_WHAT IS BEING ASKED_.
Please write out the line containing "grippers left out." and each line after it through the end of the data, exactly, and nothing else.

========================================

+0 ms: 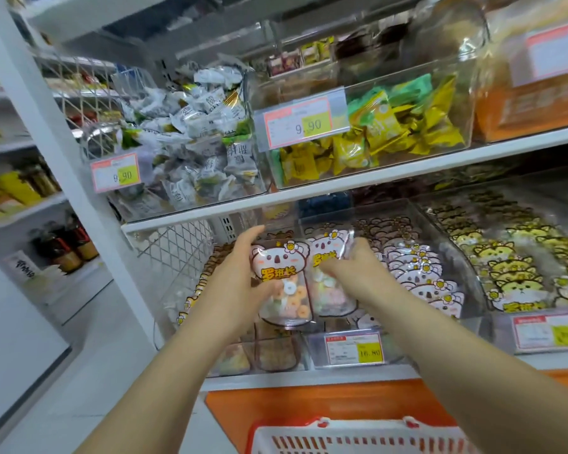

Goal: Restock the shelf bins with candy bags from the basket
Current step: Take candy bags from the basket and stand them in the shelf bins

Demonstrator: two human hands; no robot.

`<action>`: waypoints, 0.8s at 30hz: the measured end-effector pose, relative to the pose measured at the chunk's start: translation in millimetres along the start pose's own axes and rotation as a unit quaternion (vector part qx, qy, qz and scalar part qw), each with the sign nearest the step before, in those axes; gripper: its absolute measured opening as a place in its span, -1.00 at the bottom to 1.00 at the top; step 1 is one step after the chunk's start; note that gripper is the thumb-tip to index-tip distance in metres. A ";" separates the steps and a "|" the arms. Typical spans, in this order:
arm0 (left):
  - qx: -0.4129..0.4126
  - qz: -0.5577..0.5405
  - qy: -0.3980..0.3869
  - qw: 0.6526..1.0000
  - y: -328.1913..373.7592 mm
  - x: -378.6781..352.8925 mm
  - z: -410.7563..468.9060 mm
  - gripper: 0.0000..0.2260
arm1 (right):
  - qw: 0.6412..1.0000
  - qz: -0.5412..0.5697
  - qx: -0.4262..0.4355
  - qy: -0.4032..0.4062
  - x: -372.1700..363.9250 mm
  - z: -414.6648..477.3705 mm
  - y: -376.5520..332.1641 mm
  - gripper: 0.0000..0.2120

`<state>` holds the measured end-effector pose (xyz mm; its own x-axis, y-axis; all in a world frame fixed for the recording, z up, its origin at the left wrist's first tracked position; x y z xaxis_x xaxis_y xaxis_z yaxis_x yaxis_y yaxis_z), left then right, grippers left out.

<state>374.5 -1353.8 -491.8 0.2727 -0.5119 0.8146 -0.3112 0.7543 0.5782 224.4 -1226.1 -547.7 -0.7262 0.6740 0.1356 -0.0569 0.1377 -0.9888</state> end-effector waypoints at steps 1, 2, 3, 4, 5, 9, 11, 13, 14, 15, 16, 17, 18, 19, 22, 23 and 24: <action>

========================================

_RESPONSE TO THE TASK_.
`<state>` holds the measured end-effector pose (xyz mm; its own x-axis, y-axis; all in a world frame fixed for the recording, z up, its origin at the left wrist's first tracked position; x y z xaxis_x xaxis_y xaxis_z yaxis_x yaxis_y yaxis_z), left then right, grippers left out.

<state>374.5 -1353.8 -491.8 0.2727 -0.5119 0.8146 -0.3112 0.7543 0.5782 224.4 -1226.1 -547.7 -0.7262 0.6740 0.1356 -0.0569 0.1377 -0.9888</state> end-effector waypoints at steps 1, 2, 3, 4, 5, 9, 11, 13, 14, 15, 16, 17, 18, 19, 22, 23 and 24: <action>

With this, the answer is complete.